The Purpose of the EBL

The Email Blocklist (EBL) is intended to filter spam that is sent from IP addresses and domains that cannot be blocked without causing significant numbers of false positives. The EBL was orignally designed to list contact email addresses (or drop boxes).

The initial target of the EBL was "Nigerian" 419 advance fee fraud spam, most of which relies exclusively on drop boxes to provide recipients with a means to respond to the spammer's offer. Other types of spam that also make heavy use of drop boxes were added later, as research indicated that the email addresses in these spams were active and could be listed without impacting innocent users. These types of spam include manufacturers of inexpensive high tech and light industrial products in China, who use mostly free email addresses and rarely provide website URLs, providers SEO/web development services, providers of direct spam services, list sellers, and a number of botnet spam operations selling a variety of mostly-illegal or fraudulent goods and services.

Pattern matching filters have been the best defense against these types of spam, but any such filter that catches spam also catches a some legitimate, non-spam email. These filters also require significant amounts of computing resources, slowing delivery.

When a pattern matching filter is used to observe email to spamtrap email addresses, however, the risks posed by false positives are minimal. The filter analyzes incoming spam, identifying and reporting drop boxes to the EBL listing engine. The listing engine vets incoming reports against a whitelist, and checks existing reports for the same hash. When it has seen a sufficient number of spam reports against a drop box, it lists that drop box.

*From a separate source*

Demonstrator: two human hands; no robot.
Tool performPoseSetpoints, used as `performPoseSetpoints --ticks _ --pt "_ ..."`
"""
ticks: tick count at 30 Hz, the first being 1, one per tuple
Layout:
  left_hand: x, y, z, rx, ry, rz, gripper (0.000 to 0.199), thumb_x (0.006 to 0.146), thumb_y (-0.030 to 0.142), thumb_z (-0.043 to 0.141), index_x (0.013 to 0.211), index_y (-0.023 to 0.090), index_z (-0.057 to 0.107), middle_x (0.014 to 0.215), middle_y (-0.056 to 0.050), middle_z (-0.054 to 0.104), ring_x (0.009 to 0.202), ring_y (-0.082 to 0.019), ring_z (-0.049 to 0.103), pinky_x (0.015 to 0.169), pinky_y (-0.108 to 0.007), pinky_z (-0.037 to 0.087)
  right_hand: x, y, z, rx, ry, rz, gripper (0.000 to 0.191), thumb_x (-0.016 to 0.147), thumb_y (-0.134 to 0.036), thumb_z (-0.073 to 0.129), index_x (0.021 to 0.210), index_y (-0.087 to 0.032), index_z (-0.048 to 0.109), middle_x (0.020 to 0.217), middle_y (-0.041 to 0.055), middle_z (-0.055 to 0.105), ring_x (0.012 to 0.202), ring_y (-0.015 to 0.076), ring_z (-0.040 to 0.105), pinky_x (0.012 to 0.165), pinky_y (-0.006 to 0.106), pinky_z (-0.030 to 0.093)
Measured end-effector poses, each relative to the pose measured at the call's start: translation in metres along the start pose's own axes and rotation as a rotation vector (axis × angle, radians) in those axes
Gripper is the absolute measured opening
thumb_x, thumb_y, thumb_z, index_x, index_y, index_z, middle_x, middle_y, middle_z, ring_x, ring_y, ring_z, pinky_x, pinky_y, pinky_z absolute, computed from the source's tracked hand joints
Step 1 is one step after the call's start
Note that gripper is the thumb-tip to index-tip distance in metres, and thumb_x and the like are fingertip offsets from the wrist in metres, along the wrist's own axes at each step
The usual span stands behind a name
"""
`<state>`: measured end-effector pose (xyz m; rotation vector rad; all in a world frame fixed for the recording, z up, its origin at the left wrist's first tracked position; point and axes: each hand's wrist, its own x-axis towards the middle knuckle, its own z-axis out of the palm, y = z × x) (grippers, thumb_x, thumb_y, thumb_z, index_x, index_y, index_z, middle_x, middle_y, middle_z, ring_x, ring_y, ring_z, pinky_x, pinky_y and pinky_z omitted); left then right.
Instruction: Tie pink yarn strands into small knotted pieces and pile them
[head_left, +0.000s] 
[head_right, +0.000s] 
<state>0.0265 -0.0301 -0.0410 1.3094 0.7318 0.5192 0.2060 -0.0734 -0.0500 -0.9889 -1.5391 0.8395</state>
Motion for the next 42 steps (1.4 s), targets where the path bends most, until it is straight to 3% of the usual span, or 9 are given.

Creating scripts to generate automated listings for the EBL is possible, feasible, and relatively easy because most spam drop boxes meet certain criteria:

The EBL also contains a small number of manual listings that meet the criteria but are not easily detected by automated methods. Most of these email addresses are used by specific spammers or spam operations that use URLs in their spam, but change their IP addresses and domains more frequently than they do their contact email addresses. These spammers can be detected by those email addresses more reliably than by IPs or domains.

Finally, the EBL contains a test entry, the SHA1 hash of noemail@example.com.

The relatively straightforward identification of drop box email addresses combined with many layers of error checking have resulted in an observed false positive rate of near zero for the past several months. Those few false positives that have been identified have prompted improvements to the trap server listing algorithms and the EBL listing engine, particularly the sanity checks and whitelist. Those features have driven the error rate even closer to zero.

The EBL team understands that beta testers will be cautious. However, most of us have long since switched from filter-and-tag to outright blocking on EBL hits. We are confident that other users will do the same after observing the EBL in action.